I have only one reaction to that, and it's total mortification. I'm so ashamed and embarrassed that I possibly could've hurt people's feelings with that joke. Not only hurting people's feelings, but people that have been very good to me. A film journalist community that has helped me when I'm in movies like Louder Than Bombs that doesn't have a million-dollar marketing campaign. So the fact that I hurt a group that I've benefited from is absolutely mortifying to me. On the list of intentions with that piece, hurting somebody or being snarky, was not on the list. In fact, if anything, it would be on the list of things not to do. I feel like the things I wrote in the New Yorker, which is humor, shouldn't be upsetting or offensive. They should be sly or winky, but not offensive. It's heartbreaking. I had to come to terms with the fact that sometimes I do things—by virtue of being a movie actor—that gets scrutinized in a way that makes me incredibly uncomfortable. Sometimes it's a little too difficult to tell what's going to do that. In the case of that article, it was shocking.
How do you deal with that?
Oh, it's... it's incredibly upsetting. Professionally speaking, that was one of the worst days of my life. It was one of the most embarrassing moments for me. And I'm speaking as someone who doesn't read anything. Just knowing by third- and fourth-hand that there's that reaction to it online. I haven't met anybody who brushes things off.
In movies you're often playing these bookish, erudite characters. Literary types. If you could do one thing, would writing be it?
I spent the first ten years of my life training to be a banana. And the next ten wanting to play in the NBA.
I'm surprised the second one didn't work out. I saw that jump shot in Batman v. Superman.

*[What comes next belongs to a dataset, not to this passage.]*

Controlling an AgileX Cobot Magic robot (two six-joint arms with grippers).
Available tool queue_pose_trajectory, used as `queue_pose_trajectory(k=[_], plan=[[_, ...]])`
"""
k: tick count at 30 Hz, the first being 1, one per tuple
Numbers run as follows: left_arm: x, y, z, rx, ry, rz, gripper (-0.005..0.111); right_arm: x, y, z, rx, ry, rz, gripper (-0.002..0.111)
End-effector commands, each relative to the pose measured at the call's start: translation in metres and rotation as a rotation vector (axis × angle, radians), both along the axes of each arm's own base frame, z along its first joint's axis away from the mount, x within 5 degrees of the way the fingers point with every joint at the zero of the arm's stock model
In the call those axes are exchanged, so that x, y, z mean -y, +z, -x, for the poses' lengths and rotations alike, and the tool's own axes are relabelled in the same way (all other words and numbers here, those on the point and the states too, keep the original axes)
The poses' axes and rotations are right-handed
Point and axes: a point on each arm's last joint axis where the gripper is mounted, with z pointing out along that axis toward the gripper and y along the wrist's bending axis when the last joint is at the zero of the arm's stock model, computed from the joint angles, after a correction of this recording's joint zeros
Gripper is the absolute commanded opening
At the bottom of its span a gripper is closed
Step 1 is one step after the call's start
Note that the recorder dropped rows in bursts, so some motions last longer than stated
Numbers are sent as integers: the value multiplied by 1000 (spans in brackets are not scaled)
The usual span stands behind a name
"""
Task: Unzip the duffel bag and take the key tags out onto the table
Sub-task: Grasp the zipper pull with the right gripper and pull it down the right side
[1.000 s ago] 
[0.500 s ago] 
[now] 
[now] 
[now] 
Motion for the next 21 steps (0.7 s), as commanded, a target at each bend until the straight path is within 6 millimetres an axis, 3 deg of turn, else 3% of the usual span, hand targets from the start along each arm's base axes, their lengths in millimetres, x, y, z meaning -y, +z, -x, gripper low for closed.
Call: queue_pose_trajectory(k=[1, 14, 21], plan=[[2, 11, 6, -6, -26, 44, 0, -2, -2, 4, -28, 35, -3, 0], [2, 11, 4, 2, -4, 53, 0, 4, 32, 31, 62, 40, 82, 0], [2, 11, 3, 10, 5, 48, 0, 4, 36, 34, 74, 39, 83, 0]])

[Laughs] That's right. It's funny, the movie is out now so I'm just waiting by the phone for a call. Thus far, nothing. A lot of NBA scouts are going to screenings of the movie. I feel more that a) I'm not going to be able to produce something, or b) the thing won't be good. What I'd like to do never crosses my mind in any kind of aspirational way, because I'm driven entirely by the idea that I may not be able to do something again.
That fear is still there?
Oh, god. It only increases with exposure. I think David Foster Wallace said something in [The End of the Tour] that I was in like, "It only gets harder because the more people that say they like you, the bigger fear you have of being a fraud." Suddenly the self-image you have has to be reconciled with the subjective public scrutiny.
What's the self-image you have?
I don't know. I don't watch any movies that I'm in. I don't read about myself. I occasionally glance in the mirror but only because it's right near my closet.
Every time there's a question that may unpack who you are, you deflect with a joke.
Well, we've only met! Even though I know everything about you.
Certainly you have some perception of yourself.
The strange part of what I do—especially with being in a popular movie, like Batman—you feel almost increasingly separate from the image you planned on having. The struggle is to maintain whatever idea you have yourself. In the beginning you kind of just hope that anybody will watch you do the thing. When you're an actor, and a lot of people start to see it, that's when you start thinking, Geez, I wish I thought about this more before I sent it out.
Louder Than Bombs opens in New York and Los Angeles on Friday, April 8. Batman v. Superman is playing in theaters nationwide.